Many lenders offer a wide range of personal loan products. Currently, the most common ones are bad credit loans, business loans, car loans, career development loans, cosmetic surgery loans, debt consolidation loans, education loans, holiday loans, homeowner loans, home improvement loans and wedding loans.
Most of the above-mentioned personal loan products can be availed in both secured (suitable for big and long-term monetary requirements) and unsecured (suitable for small and short-term monetary requirements) form. The key difference between the two sub-types is the presence or absence of collateral, which has both advantages and disadvantages.
Payday loanscash, cash loans until payday, fast cash loans without a bank account,
o Secured personal loans - credit assistance against collateral
o Unsecured personal loans - credit assistance without collateral
The advantages of presence of collateral in a secured deal are quick attention, high credit range (as high as £250,000), competitive low APRs, multiple rate plans, diverse payback methods and flexible loan clauses.
But, the disadvantages are credit for homeowners and property owners only, slow approval procedure and additional paperwork - due to property evaluation procedure, and repossession threat - in case the borrower fails to payback.

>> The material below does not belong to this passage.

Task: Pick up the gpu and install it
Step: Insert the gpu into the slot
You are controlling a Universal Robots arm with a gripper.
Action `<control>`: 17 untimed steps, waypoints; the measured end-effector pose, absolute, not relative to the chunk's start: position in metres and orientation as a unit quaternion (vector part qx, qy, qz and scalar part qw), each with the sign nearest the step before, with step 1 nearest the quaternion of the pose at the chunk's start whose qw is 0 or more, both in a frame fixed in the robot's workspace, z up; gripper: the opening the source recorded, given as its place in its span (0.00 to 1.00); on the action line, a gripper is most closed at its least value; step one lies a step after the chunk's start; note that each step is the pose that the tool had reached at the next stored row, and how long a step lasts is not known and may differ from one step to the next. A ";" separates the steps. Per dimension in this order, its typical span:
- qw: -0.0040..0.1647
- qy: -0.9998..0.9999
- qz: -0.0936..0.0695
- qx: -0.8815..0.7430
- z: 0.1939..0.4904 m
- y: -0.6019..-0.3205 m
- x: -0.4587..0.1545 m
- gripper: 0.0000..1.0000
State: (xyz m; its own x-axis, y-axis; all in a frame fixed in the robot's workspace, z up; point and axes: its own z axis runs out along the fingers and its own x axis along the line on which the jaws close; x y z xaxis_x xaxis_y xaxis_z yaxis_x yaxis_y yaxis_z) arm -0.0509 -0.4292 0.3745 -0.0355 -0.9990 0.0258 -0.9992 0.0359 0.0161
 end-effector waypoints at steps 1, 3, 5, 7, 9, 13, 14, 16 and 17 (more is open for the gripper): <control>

The advantages of absence of collateral in an unsecured deal are no collateral, credit for all (tenants, homeowners, property owners and students as well), no time-consuming property evaluation procedure, less paperwork, quick loan approval and no repossession threat - in case the borrower fails to payback.
But, the disadvantages are limited credit range (typically between £500 and £25,000), high interest rates (typically between 7.9% and 41%), fixed rate plan and payback option, and preset loan terms and conditions.

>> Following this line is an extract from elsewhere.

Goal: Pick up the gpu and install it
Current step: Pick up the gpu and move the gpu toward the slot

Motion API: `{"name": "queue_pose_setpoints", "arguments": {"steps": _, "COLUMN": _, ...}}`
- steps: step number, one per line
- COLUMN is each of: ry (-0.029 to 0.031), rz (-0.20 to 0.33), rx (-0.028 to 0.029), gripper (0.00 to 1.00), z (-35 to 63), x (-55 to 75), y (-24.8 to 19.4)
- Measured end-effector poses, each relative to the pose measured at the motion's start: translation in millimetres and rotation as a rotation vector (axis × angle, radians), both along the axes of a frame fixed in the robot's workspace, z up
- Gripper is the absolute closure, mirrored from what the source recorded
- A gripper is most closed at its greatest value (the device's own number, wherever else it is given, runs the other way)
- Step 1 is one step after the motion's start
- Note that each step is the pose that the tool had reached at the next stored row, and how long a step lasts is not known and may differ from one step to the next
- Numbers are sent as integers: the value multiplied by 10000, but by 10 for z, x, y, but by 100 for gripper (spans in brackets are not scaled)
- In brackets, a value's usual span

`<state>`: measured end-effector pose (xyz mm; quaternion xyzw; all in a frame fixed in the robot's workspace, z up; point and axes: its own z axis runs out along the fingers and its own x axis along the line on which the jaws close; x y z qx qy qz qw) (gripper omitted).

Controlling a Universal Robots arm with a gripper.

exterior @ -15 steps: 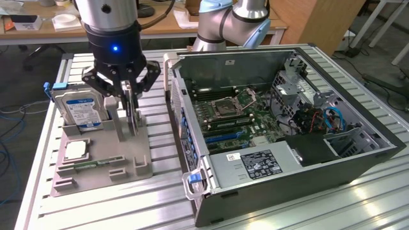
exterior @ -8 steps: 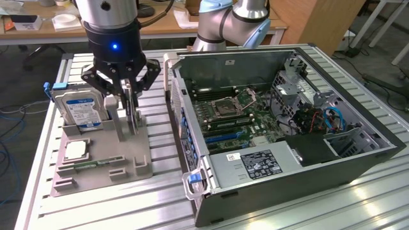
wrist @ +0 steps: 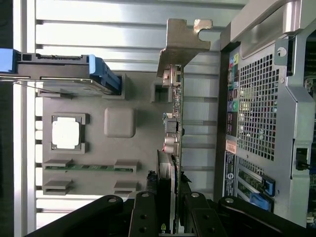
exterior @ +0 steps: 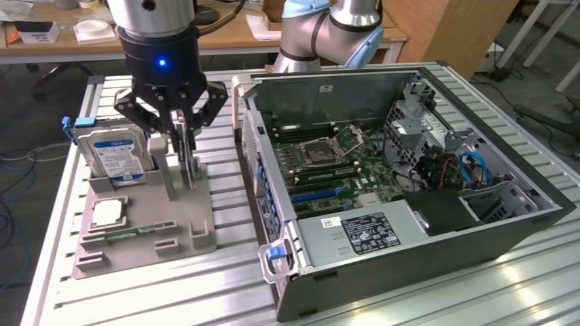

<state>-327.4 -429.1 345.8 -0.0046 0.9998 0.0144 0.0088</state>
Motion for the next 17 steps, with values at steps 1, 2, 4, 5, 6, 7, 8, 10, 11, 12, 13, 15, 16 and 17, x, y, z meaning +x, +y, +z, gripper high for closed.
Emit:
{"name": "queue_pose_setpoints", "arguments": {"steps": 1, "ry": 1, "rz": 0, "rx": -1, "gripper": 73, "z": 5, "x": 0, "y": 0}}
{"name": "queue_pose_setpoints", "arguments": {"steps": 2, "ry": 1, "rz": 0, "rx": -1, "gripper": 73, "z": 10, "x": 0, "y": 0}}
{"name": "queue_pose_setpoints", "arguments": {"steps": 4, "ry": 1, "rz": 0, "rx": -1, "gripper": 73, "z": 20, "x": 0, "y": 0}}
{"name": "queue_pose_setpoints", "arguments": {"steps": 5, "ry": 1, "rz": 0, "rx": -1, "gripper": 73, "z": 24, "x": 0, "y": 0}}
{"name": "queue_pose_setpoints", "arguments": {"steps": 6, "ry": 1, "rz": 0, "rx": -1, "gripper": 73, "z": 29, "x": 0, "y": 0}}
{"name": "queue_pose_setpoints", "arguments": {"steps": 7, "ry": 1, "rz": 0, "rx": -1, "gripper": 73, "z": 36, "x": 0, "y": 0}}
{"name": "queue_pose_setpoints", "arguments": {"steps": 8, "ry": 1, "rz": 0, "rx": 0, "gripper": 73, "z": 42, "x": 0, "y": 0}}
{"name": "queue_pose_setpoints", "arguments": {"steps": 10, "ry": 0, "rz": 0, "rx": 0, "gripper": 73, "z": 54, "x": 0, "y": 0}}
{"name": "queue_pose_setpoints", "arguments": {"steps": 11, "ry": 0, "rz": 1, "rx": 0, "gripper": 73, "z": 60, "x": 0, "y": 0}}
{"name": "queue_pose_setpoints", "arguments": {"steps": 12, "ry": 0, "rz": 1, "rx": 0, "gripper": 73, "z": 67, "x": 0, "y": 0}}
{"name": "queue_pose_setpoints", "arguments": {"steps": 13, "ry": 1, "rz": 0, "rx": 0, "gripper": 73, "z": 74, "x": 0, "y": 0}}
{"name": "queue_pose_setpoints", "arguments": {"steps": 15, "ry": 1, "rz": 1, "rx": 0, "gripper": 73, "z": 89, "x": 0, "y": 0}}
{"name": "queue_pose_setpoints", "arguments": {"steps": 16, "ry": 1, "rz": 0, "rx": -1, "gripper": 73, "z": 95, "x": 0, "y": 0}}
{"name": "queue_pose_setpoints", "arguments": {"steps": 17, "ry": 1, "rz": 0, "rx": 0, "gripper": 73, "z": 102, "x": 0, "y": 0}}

Please note: To avail the benefits of personal loans - secured or unsecured - the applicant must be a UK resident and over 18 years of age. In addition, the approval of the loan amount is subject to the lender's credit policy, and is in proportion to the borrower's credit history, employment status, debt to income ratio (DTI = Debts/Income) and the value of the pledged collateral (in case of the secured credit only).